**Your objective:** The listing that follows is to be repeated exactly.

**Data segment:**
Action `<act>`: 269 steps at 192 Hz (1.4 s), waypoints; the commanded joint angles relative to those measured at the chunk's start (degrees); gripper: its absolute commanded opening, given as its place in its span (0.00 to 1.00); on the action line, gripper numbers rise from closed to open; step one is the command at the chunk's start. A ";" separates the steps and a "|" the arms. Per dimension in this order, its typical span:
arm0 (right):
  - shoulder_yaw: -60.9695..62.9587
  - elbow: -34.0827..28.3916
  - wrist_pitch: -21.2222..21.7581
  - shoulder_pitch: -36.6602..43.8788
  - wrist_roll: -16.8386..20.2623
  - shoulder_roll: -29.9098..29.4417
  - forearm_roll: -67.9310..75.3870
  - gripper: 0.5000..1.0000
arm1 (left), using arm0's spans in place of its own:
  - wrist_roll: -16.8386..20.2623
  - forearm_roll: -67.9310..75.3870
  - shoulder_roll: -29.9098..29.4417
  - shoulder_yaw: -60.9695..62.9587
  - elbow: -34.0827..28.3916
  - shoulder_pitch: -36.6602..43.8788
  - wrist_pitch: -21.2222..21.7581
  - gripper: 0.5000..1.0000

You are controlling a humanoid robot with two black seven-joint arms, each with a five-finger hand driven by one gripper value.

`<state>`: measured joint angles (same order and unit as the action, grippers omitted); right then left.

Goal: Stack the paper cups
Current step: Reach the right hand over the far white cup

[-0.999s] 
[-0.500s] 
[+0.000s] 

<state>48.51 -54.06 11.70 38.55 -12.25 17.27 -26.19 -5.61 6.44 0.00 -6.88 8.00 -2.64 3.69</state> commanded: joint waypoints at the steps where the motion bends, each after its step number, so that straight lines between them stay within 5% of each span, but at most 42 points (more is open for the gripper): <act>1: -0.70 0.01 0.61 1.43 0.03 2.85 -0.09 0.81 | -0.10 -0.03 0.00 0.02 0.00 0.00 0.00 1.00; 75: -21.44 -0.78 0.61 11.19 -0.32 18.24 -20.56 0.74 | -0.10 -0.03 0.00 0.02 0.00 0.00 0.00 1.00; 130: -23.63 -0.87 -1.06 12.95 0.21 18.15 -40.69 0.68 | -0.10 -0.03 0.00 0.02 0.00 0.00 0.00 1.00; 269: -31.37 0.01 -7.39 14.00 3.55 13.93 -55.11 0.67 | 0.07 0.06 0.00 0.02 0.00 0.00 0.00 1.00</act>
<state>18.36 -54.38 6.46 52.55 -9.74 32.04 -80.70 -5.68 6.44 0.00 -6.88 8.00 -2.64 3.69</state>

**Worked solution:**
Action `<act>`: 269 steps at 192 Hz (1.4 s), waypoints; the commanded joint angles relative to those measured at the chunk's start (degrees); gripper: its absolute commanded opening, given as its place in its span (0.00 to 1.00); on the action line, gripper numbers rise from closed to open; step one is the command at the chunk's start. A ";" separates the steps and a "|" the arms. Per dimension in this order, its typical span:
arm0 (right):
  - shoulder_yaw: -60.9695..62.9587
  - elbow: -34.0827..28.3916
  - wrist_pitch: -21.2222..21.7581
  - shoulder_pitch: -36.6602..43.8788
  - wrist_roll: -16.8386..20.2623
  - shoulder_roll: -29.9098..29.4417
  - forearm_roll: -67.9310..75.3870
  - gripper: 0.5000..1.0000
arm1 (left), using arm0's spans in place of its own:
  - wrist_roll: -16.8386..20.2623
  - forearm_roll: -67.9310..75.3870
  - shoulder_roll: -29.9098..29.4417
  - shoulder_yaw: -60.9695..62.9587
  - elbow: -34.0827..28.3916
  - shoulder_pitch: -36.6602..43.8788
  - wrist_pitch: -21.2222..21.7581
  - gripper: 0.5000..1.0000

You are controlling a humanoid robot with two black seven-joint arms, each with a five-finger hand driven by one gripper value.

`<state>`: measured joint angles (same order and unit as the action, grippers omitted); right then left.

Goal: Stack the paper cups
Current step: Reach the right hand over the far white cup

[-0.999s] 
[-0.500s] 
[+0.000s] 

<state>48.51 -54.06 11.70 38.55 -12.25 17.27 -26.19 -5.61 6.44 0.00 -6.88 8.00 -2.64 3.69</state> commanded: joint waypoints at the steps where the motion bends, each after its step number, so that straight lines between them stay within 5% of each span, but at most 42 points (more is open for the gripper): <act>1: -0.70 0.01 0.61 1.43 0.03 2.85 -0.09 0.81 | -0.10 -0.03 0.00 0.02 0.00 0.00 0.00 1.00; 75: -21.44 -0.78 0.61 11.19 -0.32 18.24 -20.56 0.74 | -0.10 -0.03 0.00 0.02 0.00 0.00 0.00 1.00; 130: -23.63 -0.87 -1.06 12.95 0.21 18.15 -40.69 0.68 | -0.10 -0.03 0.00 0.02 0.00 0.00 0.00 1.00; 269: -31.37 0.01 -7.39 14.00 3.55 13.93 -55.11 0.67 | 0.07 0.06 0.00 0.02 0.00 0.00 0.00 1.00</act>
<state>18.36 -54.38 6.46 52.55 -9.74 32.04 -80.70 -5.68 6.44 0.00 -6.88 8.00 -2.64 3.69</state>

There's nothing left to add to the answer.